The Milgram Obedience Experiment, The Tuskegee Syphilis Study, and The Belmont Report
Assignment – Paper 2 – Ethics & Laws in Psychotherapy: Read the biomedical research study conducted in the Tuskegee Experiment and the behavioral science research known as the Milgram study. 1) In light of the assigned readings, note the protections criteria afforded human participants in biomedical and behavioral science research; 2)provide a summary of the historical context for these protections afforded to human participants in biomedical research and behavioral science research emerging from the Belmont Report. 3) Then clearly identify the ethical and legal issues presented in both studies in relation to the current standards outlined in Title 45.
Professional Ethics and Laws in Behavioral and Biomedical Research
In this paper the Tuskegee syphilis study and the Milgram obedience experiment, two well-known research studies that raised ethical concerns about scientific experimentation, will be examined. A summary of the historical context for the protection criteria will be provided in light of the Belmont Report, which arose from the Tuskegee Experiment’s ethical malpractice. Finally, the ethical and legal concerns raised in both studies will be identified in relation to the Belmont Report and the current Title 45 standards. However, before delving deeper into the various ethical concerns and protections criteria available to human subjects, the Tuskegee Experiment and the Milgram Study will first be reviewed.

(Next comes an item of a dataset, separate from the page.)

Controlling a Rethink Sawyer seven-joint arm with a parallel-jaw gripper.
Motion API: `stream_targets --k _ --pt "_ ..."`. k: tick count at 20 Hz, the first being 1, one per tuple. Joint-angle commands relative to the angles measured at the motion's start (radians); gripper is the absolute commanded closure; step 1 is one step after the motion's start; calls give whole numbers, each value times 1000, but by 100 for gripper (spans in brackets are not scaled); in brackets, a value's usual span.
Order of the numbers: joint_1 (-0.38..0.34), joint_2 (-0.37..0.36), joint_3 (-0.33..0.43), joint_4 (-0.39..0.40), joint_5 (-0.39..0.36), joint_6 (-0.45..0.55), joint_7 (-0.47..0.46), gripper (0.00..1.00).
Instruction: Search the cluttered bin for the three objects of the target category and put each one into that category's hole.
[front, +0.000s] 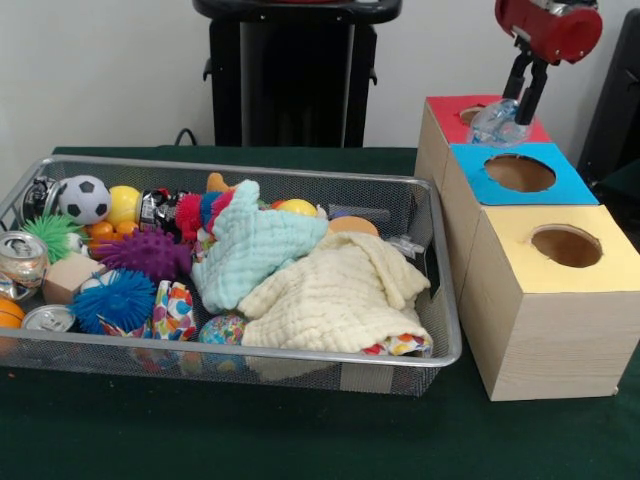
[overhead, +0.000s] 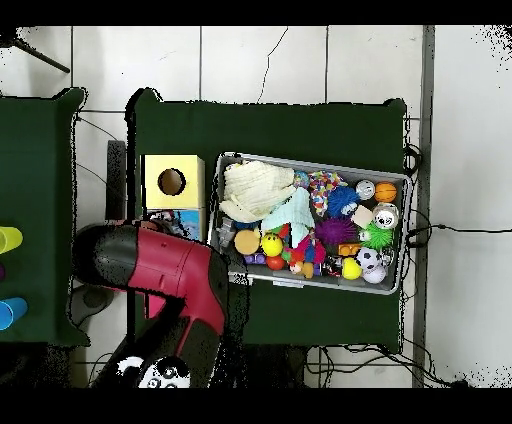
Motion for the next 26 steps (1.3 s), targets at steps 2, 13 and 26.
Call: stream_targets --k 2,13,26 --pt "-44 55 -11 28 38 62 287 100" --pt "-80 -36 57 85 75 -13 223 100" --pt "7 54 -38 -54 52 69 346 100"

The Milgram Obedience Experiment
In July 1961, during Adolf Eichmann’s trial in Jerusalem, Yale University psychologist Stanley Milgram (1963; 1974) initiated a research study to better understand the psychology of genocide and why a person like Eichmann, and millions of his accomplices, would not defy authority in situations where a clear moral imperative existed. The experiment tested participants’ willingness to obey a figure of authority who instructed them to violate their personal consciences. Participants believed they participated in a scientific study examining the impact punishments had on learning and, more specifically, memory, in which they were assigned the task of acting as a teacher and giving electric shocks to a student. When a student responded incorrectly, the teacher shocked him, gradually increasing the voltage with each incorrect response. Although no actual shocks were delivered, the participants actually thought there were. When the voltage was increased, the student began to protest by repeatedly banging on the wall separating him from the teacher, until he eventually fell silent, indicating that the learner had become unconscious or possibly even dead.
The study’s primary purpose was to ascertain whether the participant would continue to follow the experimenter’s instructions and administer increasingly powerful shocks to the learner, or if the participant would listen to the learner’s requests while ignoring the experimenter’s directions. Despite the fact that the participants were uneasy and showed significant signs of stress, such as sweating, stammering, tremoring, lip biting, laughing nervously, or even fainting, and that most participant interrupted the study at least once to ensure that they should continue, 65 percent of the participants actually delivered the lethal electric shock, and all of them delivered shocks that inflicted pain (Milgram, 1963), findings that appear to be more or less consistent when the study was replicated elsewhere (Blass, 1999).
The Tuskegee Syphilis Study
The Tuskegee Experiment or Tuskegee Syphilis Study began in 1932 and continued for forty years. This four-decade research project is perhaps the most notorious research experiment in American history (Katz et al. 2006), and its revelations resulted in the pivotal 1979 Belmont report. The study enrolled around 400 African Americans who had syphilis, as well as a control group of about 200 people who did not have the disease. The study’s purpose was to observe the disease’s effects without receiving treatment, even though it was completely treatable at the end of the study due to medical advancements. Instead of receiving penicillin, which had become the standard treatment for syphilis by 1943, they were given a variety of placebos, ineffective methods, and diagnostic tests to treat what they referred to as “bad blood” (CDC, 2020). By the time the study concluded, nearly 30 participants had died of the illness, 100 had died of illness-related complications, 40 of the participants’ wives had also contracted it, and 19 of the participants’ children were born with it (Kim & Magner, 2018).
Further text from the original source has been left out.